From INTELLIGENT LIFE Magazine, Winter 2008
Your jewellery so often features strange, almost mythical flower shapes; in the past you’ve said that you create these designs “with a child’s eye”. So which are the flowers that snagged your interest when you were young?
The first I remember were roses: kitsch tea roses with tightly wrapped petals, like cake decorations. But I didn’t like them; they weren’t chic. I liked daisies, though. Their petals had a very naive shape, and a happy, cartoonish quality. But I’ll tell you something--when I was small, I hated flowers. I hated the fact that when you got given one, three days later it died. Eventually, they always left you. That’s why I love to make flowers in jewellery, to fix them in eternity. That way, they can never die.
How difficult, technically, is it to make a flower-shape?
It is not so much creating the shape that is hard; it is that I like to make my flowers alive. The petals have to move. When I was growing up, my wealthy grandmother had a lot of jewellery which she would play with while she talked; I found the little, colourful noises it made, the shininess as it moved, very comforting. Now if I make a flower ring, I want it to move like that, to do what it wants on a woman’s hand; I like the idea that you can’t quite control it. So I’ll put a jewellery movement--a tremblant, say, or a little tiny hinge--into a piece so that it opens and closes, and does things that are unexpected. So with my Milly Carnivora flower rings, for example, I made the petals open and close; I wanted you to feel that if you put one on your finger it might eat an insect.

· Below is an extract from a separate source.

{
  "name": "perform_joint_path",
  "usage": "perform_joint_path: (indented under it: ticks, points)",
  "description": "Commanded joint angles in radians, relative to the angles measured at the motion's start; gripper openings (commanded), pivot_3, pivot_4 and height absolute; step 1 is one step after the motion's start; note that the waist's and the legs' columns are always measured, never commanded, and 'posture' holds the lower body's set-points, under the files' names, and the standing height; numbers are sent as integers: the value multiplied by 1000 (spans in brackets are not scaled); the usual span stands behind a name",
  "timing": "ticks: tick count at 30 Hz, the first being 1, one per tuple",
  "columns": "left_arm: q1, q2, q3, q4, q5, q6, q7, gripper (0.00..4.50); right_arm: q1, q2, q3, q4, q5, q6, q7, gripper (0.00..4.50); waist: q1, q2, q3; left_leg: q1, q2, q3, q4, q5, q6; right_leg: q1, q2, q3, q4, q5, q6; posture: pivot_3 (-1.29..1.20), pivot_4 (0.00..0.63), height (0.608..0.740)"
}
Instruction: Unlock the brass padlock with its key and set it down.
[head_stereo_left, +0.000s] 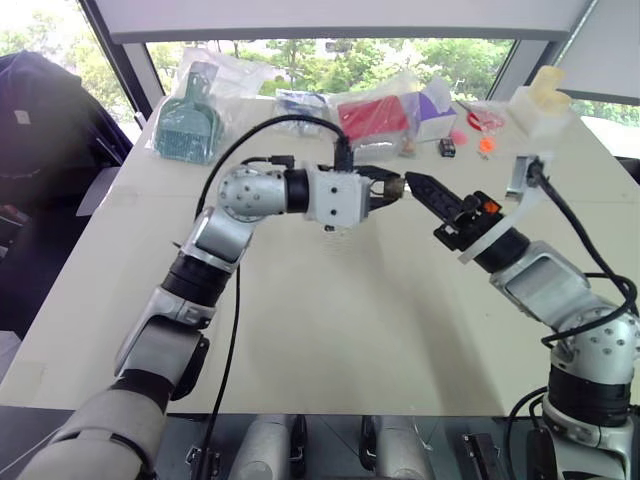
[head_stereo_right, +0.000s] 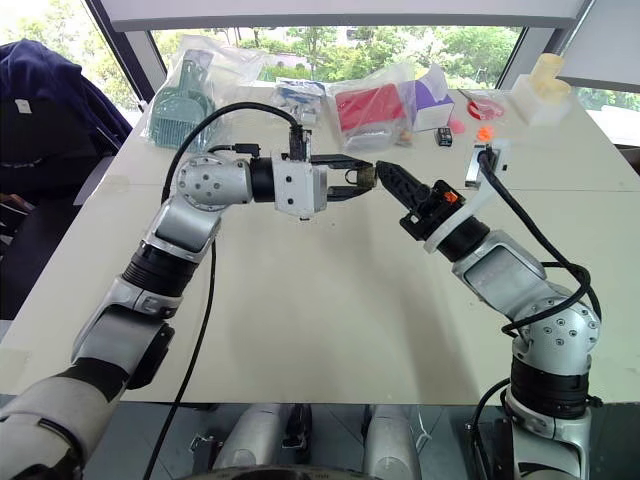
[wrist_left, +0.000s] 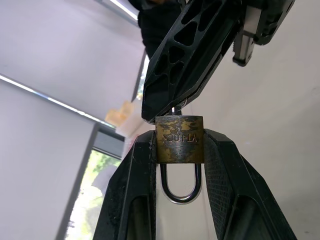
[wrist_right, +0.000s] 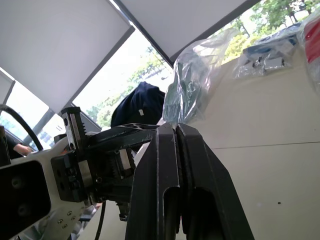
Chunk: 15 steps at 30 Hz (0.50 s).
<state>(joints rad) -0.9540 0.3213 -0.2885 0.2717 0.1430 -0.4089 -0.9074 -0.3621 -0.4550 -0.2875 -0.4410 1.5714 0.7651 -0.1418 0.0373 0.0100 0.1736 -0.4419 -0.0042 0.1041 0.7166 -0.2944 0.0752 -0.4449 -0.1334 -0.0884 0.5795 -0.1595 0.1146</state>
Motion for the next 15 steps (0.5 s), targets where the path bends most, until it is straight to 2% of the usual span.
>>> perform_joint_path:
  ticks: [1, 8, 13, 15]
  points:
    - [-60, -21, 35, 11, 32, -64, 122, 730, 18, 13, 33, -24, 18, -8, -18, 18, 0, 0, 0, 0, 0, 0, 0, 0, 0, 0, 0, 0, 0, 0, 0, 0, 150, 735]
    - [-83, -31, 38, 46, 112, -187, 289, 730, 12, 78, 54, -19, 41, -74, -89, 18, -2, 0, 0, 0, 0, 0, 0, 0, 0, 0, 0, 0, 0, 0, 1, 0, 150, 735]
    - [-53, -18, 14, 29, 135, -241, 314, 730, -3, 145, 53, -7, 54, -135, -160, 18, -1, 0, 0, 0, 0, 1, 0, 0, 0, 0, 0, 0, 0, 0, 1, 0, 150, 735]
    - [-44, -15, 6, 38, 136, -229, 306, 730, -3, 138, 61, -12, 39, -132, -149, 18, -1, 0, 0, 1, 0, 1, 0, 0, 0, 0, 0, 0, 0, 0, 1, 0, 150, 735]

That doesn’t sound quite real.
No, I always like to add something artificial. So I take the real colours of petals, but I make them fluorescent, flashy, lacquered, like nature but gone crazy. I like people to look at someone who’s wearing one of my pieces and think “Maybe it’s plastic? Maybe it’s costume jewellery?” That for me is real luxury--when only you know it’s real.
Would you be happy to find flowers like yours growing in a garden?
Yes, of course! Every day my work makes me happy, because I get to imagine mad things that don’t yet exist, and then I go and make them real. So I would love my crazy carnivorous flowers to become alive; I would be perhaps a little frightened by them, but I would love them, and I would be sure to visit them every day and give them something to eat.
And would you feed them insects?
Oh no: candies. Bright, colourful candies.